• **TASK BRIEF**
Exactly the lines below, starting with the one containing "For the scoring pass, find the white" and going on through the one containing "For the scoring pass, find the black frying", must be reproduced, both ends included, and no pictures with them.

Records contained in a dataset:
********
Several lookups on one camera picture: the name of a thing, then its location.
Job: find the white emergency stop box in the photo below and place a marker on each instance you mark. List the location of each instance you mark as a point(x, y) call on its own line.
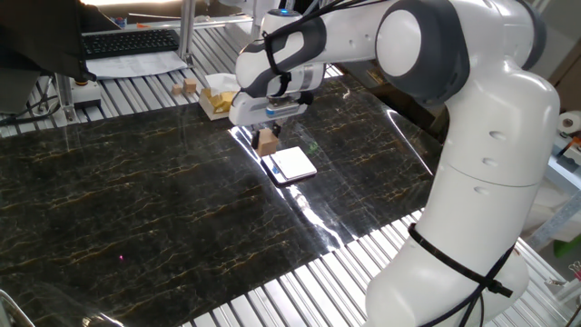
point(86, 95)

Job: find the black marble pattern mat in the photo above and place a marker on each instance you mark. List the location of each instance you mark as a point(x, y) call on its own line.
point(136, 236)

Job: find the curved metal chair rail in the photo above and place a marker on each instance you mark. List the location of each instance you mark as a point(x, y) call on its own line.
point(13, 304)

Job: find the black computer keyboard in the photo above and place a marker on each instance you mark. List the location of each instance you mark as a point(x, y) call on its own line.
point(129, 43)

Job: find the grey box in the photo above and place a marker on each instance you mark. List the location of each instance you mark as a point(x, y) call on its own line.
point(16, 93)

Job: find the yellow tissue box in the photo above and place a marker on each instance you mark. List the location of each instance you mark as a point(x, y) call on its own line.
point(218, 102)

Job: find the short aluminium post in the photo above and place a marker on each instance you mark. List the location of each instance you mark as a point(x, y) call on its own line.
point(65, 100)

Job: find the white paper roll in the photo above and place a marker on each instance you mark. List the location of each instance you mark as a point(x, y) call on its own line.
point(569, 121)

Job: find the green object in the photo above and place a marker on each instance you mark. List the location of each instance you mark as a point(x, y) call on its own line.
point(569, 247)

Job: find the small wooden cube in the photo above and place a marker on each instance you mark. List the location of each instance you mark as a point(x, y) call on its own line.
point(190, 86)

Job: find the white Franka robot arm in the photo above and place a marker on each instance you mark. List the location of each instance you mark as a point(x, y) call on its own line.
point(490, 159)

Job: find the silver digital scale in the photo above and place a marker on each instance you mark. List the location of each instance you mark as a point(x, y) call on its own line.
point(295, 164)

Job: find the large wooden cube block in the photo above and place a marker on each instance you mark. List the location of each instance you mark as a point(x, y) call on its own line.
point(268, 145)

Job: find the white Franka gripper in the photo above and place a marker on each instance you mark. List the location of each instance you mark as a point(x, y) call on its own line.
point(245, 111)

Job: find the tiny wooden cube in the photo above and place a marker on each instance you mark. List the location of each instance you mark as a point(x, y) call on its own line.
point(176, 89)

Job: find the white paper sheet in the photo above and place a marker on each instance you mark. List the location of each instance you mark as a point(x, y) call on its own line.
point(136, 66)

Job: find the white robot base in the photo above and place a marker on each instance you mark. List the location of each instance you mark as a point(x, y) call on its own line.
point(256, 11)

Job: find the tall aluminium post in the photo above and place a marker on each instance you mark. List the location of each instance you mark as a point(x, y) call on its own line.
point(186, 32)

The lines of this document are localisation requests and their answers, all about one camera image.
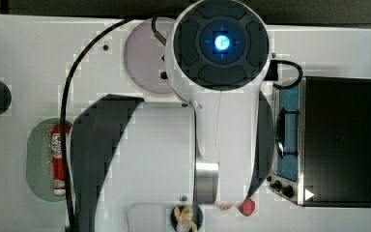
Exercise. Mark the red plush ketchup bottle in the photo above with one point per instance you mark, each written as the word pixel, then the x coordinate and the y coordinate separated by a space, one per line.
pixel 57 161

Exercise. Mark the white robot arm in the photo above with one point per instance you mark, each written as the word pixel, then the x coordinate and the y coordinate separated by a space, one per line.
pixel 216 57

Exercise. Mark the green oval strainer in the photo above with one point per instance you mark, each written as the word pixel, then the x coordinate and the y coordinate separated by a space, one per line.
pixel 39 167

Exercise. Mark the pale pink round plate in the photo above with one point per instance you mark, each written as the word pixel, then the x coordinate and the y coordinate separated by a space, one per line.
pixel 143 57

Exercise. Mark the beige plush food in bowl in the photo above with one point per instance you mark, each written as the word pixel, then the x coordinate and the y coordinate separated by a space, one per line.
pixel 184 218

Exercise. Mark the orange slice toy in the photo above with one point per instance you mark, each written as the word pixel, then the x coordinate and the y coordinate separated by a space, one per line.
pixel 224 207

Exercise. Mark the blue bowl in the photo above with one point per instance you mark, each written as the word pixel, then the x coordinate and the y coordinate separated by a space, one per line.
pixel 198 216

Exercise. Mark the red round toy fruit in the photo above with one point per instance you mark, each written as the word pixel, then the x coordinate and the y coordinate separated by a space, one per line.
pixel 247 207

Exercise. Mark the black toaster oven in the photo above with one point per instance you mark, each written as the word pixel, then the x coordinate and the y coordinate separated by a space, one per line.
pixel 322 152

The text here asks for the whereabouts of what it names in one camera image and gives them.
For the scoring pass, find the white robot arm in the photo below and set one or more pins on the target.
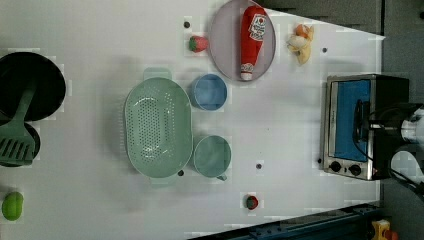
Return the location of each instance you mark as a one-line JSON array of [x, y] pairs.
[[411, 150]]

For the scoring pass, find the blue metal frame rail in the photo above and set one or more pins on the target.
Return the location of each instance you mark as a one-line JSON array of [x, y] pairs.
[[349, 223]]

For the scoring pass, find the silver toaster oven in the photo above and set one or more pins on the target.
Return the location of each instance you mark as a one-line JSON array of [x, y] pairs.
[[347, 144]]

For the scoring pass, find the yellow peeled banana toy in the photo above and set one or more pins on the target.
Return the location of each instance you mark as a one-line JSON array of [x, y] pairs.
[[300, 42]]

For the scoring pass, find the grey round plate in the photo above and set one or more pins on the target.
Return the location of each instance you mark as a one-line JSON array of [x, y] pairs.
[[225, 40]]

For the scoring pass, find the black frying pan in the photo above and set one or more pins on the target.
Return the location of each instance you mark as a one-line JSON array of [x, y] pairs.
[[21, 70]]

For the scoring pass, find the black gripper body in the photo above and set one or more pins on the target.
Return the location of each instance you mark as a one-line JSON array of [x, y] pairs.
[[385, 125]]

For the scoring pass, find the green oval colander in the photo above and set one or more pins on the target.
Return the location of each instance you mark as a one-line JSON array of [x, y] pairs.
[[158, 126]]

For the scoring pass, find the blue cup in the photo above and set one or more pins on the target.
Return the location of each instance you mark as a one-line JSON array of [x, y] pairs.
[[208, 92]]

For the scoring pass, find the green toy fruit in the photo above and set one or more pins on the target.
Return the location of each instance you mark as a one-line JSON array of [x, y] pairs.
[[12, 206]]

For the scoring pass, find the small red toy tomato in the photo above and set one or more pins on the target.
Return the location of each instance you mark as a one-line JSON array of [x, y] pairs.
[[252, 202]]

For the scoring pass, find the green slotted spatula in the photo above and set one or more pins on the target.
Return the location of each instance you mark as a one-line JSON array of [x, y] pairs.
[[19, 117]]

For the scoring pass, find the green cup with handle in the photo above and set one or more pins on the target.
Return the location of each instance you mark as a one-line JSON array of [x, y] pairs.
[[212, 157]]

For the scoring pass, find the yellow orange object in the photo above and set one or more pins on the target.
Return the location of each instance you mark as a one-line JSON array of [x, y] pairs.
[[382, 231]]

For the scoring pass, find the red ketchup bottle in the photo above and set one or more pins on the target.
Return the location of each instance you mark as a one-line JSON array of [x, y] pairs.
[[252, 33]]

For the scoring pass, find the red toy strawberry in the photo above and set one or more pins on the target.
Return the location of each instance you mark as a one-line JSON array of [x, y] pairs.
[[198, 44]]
********
• **TASK SOLUTION**
For the scoring pass, find the white robot arm in the photo below and set one or more pins on the target.
Return the location of each instance you mark as a one-line JSON array of [x, y] pairs.
[[411, 150]]

For the scoring pass, find the blue metal frame rail in the photo above and set one or more pins on the target.
Return the location of each instance you mark as a one-line JSON array of [x, y] pairs.
[[349, 223]]

For the scoring pass, find the silver toaster oven in the photo above and set one or more pins on the target.
Return the location of each instance you mark as a one-line JSON array of [x, y] pairs.
[[347, 144]]

For the scoring pass, find the yellow peeled banana toy in the photo above and set one or more pins on the target.
Return the location of each instance you mark as a one-line JSON array of [x, y] pairs.
[[300, 42]]

For the scoring pass, find the grey round plate in the photo above and set one or more pins on the target.
Return the location of each instance you mark as a one-line JSON array of [x, y] pairs.
[[225, 40]]

For the scoring pass, find the black frying pan in the photo above and set one or more pins on the target.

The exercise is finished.